▶ **Exercise requirements**
Report every line of the material that contains the string "Spot".

▶ **Dataset content**
----------------------------------------

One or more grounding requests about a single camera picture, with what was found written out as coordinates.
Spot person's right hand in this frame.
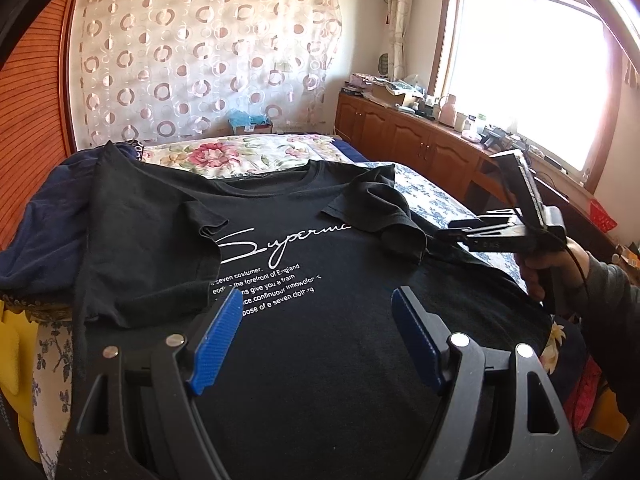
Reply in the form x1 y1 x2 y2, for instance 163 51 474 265
515 239 587 317

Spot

----------------------------------------

▶ **Finished exercise**
Spot person's right hand in this frame.
Spot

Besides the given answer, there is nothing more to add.